The financial information available in it depends on the information provided by companies, pertaining to their current financial standings and future performances. Based on this information, people decide to invest in the shares and stocks of various companies. An equity capital markets team comprises of people from different investment banks. This team, or these teams, help companies by carrying out major market functions that include managing the marketing for these companies, and managing the distribution, formation and structure of these companies. Then there is the investment relations team that is responsible for scrutinize and predicting stock patterns. They are also liable for information related to fiduciary duty and other issues, like legal and organizational matters that can affect investors and shareholders.

Investments in it are perceived to be the most risky form of investments. They consists of large cap, mid cap and small cap companies. Financial information, pertaining to these companies, is made available to the public. Based on the risk appetite of investors and information available people they invest accordingly. Wealth management forms an integral part of equity capital markets.
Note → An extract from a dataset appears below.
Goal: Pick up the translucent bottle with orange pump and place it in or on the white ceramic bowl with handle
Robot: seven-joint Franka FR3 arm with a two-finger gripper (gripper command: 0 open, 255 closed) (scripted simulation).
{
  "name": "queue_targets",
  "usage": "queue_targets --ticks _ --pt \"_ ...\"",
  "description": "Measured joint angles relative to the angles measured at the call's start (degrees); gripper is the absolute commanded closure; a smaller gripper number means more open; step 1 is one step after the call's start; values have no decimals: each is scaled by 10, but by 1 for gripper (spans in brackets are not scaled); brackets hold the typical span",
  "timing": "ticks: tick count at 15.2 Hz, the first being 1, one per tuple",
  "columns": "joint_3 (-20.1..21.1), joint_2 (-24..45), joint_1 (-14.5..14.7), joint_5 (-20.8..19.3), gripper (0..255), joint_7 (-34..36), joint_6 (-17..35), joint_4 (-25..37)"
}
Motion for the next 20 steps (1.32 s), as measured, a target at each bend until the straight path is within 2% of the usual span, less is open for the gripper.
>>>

Wealth management services cater to providing advice on financial investments. The activities include financial management and planning, investment portfolio management or portfolio management, and an assortment of other financial activities. The functions offered by these management services are known as ‘private banking’ services. The investors in these markets are known as HNIs or High Net worth Investors. They are a group extremely wealthy people, who require these services to regulate and manage their wealth. Wealth managers are the ones who perform these services for their HNI clients. Wealth managers can be certified financial planners, MBAs who have specialized in the field of finance, or any certified and credible money manager.

There are also private wealth management services. They involve the function of controlling, managing and planning of funds for wealthy clients that are beyond the scope of an HNI. A private wealth manager is assigned to the wealthiest clients of an investment company. These managers are usually a group highly experienced money managers. The clients are assigned to these kinds of money managers to facilitate better services and better product offerings.